* [PROBLEM STATEMENT] For the material below, output exactly the span from the line with "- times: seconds" to the line with "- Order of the", including both, and nothing besides.

######

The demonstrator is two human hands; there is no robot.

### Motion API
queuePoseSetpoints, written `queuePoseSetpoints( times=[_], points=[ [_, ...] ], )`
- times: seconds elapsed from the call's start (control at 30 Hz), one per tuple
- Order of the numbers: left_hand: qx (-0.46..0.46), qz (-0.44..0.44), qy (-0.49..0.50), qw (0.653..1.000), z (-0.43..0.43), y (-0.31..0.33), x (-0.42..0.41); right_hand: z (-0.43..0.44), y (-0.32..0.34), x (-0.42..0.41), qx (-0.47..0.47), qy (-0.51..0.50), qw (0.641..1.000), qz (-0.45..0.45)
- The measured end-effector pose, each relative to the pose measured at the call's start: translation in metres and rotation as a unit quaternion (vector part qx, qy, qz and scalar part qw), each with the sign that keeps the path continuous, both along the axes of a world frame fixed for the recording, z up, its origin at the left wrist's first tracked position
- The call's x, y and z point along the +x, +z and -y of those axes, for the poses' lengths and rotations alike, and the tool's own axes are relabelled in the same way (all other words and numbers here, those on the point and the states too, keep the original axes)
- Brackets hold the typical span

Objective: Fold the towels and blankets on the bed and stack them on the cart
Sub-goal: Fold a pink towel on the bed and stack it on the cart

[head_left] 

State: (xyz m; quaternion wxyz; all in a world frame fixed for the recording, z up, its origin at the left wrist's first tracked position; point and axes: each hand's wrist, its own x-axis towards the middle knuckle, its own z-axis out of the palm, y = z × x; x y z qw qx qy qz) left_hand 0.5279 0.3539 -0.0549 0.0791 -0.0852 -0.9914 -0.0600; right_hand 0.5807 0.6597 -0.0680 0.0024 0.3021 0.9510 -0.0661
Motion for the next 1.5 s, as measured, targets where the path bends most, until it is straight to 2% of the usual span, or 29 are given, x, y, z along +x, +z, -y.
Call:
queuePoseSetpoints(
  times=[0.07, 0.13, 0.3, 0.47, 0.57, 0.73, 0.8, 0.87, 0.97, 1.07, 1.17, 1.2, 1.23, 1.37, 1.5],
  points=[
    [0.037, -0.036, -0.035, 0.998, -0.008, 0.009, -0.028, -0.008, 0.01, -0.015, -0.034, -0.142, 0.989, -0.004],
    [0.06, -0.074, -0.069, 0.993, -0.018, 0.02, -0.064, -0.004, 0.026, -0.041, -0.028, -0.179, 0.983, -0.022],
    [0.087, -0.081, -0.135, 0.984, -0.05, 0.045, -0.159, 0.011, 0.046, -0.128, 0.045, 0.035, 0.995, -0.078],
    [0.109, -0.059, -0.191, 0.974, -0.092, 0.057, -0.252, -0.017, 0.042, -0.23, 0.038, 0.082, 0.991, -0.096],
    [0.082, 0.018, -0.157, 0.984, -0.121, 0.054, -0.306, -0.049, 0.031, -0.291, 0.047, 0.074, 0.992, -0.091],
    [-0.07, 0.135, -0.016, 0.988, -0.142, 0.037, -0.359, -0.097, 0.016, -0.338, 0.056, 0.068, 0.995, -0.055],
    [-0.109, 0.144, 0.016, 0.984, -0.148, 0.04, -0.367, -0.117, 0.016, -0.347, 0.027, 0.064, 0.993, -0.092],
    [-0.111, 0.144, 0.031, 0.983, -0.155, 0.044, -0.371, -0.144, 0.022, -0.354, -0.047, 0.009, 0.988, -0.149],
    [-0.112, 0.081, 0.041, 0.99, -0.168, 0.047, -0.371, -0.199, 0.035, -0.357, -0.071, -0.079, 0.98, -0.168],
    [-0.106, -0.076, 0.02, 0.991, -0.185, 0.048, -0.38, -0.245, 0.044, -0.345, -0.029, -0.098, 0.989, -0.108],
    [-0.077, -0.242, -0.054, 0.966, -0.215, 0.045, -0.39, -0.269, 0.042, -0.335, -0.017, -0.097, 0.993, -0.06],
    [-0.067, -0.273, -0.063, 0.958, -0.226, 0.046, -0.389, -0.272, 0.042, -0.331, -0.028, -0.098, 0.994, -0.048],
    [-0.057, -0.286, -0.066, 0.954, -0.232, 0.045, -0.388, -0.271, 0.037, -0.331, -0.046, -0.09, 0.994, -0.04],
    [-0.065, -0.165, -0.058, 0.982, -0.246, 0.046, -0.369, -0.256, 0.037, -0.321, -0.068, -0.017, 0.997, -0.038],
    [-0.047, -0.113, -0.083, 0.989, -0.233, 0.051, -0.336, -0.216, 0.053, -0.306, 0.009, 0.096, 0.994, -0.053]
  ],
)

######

* [TASK ANSWER]
- times: seconds elapsed from the call's start (control at 30 Hz), one per tuple
- Order of the numbers: left_hand: qx (-0.46..0.46), qz (-0.44..0.44), qy (-0.49..0.50), qw (0.653..1.000), z (-0.43..0.43), y (-0.31..0.33), x (-0.42..0.41); right_hand: z (-0.43..0.44), y (-0.32..0.34), x (-0.42..0.41), qx (-0.47..0.47), qy (-0.51..0.50), qw (0.641..1.000), qz (-0.45..0.45)

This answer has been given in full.